Protagonismo – Foi na hora do sonho que Mariana, seis anos, expressou o seu ressentimento em relação a uma colega de classe. “Sonhei que éramos anjos e cheirávamos flores”, disse ela. Até aí, nada de especial, pensou a professora. Mas quando viu o desenho, ela compreendeu. Mariana pintou todos os anjinhos de cor-de-rosa e a amiga com quem tinha brigado de preto. “Foi engraçado porque apesar de incluí-la entre os anjos, ela mostrou em cores o seu aborrecimento”, diz a professora Célia Quintas, 42 anos. “Elas conversaram – e esse é o diferencial – antes de voltarem às boas”, conta Célia. A diretora Eda Canepa aponta ainda que a atividade aumenta a auto-estima dos alunos. “O processo em classe se inverte. A criança fala e a professora escreve. As crianças viram protagonistas, sentem-se importantes, se desinibem e compartilham as dificuldades”, relata.

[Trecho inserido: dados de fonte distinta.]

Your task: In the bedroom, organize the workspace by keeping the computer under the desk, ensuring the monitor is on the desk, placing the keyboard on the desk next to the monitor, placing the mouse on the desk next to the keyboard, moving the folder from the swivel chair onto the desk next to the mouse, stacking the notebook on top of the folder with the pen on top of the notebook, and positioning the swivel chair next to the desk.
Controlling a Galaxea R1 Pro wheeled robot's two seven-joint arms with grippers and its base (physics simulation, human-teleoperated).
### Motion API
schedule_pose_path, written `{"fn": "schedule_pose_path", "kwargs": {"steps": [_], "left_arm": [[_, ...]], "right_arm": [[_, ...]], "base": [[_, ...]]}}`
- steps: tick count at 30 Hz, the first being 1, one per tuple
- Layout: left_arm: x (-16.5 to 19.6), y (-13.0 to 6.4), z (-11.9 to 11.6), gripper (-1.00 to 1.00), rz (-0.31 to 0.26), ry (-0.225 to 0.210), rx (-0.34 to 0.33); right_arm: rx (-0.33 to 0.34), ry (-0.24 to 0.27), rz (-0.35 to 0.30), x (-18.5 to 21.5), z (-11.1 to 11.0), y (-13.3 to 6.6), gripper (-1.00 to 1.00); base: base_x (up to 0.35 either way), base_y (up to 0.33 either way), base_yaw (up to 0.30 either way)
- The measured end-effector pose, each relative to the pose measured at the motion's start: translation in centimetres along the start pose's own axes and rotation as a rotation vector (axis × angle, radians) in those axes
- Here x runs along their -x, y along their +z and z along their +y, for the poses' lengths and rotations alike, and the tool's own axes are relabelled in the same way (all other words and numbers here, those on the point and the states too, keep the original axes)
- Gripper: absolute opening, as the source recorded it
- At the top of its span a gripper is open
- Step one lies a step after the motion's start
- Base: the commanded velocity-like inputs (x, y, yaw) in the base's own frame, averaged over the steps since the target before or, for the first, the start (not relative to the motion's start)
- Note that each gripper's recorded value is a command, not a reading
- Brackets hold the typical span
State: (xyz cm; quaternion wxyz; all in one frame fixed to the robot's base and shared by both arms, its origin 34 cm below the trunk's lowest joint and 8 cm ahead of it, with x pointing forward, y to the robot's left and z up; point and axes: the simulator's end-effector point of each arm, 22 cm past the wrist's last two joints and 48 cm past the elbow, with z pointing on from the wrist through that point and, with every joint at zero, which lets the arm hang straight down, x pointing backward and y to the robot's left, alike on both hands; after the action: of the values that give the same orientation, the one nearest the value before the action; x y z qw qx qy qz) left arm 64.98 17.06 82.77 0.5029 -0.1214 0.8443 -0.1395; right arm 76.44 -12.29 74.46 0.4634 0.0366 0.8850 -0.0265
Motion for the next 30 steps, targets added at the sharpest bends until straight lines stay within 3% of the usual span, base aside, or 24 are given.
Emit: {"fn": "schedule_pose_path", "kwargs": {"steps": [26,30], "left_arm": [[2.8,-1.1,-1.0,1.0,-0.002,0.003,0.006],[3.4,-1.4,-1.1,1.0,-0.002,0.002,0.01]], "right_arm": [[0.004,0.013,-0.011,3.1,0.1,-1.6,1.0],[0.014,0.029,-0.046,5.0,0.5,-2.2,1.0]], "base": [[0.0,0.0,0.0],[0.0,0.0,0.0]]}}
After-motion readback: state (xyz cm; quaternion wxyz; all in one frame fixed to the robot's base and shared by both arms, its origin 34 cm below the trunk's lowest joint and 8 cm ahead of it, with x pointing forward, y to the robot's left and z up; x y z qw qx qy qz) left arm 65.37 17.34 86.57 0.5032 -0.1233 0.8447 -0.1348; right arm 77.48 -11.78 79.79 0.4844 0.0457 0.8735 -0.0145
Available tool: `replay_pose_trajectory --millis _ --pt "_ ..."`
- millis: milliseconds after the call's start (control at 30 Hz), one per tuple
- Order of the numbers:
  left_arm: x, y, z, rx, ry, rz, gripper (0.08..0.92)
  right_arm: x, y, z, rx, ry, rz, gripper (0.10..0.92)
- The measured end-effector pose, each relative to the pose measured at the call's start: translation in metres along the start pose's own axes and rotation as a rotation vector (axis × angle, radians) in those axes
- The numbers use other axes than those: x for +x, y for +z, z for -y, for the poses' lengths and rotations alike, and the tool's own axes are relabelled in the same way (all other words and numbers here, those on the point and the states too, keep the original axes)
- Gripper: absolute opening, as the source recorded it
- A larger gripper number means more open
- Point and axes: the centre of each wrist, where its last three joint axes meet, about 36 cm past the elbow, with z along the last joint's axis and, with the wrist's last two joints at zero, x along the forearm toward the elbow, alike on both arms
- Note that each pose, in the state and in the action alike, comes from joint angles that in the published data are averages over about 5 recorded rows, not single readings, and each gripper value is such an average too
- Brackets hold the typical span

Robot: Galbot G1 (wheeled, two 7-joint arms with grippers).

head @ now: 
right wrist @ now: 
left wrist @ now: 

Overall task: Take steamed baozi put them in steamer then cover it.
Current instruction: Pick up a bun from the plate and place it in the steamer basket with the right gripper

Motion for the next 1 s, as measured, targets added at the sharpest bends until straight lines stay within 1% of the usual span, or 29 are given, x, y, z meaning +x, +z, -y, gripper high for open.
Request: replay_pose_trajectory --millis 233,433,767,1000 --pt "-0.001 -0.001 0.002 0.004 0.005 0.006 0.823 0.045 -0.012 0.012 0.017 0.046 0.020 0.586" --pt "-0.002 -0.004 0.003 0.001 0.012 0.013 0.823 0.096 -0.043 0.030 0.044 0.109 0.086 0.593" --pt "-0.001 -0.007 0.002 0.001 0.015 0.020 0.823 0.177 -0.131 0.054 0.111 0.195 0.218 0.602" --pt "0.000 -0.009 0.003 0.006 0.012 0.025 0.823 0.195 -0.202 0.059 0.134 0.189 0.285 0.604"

Quando a bronca é com a professora, o caso fica mais complicado. Mas os relatos de sonhos também ajudaram a enfrentar as questões que envolvem autoridade. Caio Gibara, cinco anos, ficou muito contrariado quando a professora Cláudia Tucci, 38 anos, o proibiu de levar uma espada para a escola. Alguns dias depois, ele chegou louco para contar uma novidade. “Sonhei que você era uma bruxa e eu estava cortando suas unhas grandes”, disse ele. A professora não se abalou. Anotou tudo e mostrou-se interessada. “Estávamos, de certa forma, numa relação tensa e ele me disse isso num momento de descontração”, conta Cláudia. Esta é outra vantagem da hora do sonho: não há julgamentos. Nesse momento, tanto a professora quanto os alunos estão livres de amarras. Afinal, sonho é sonho. Não se controla nem se julga.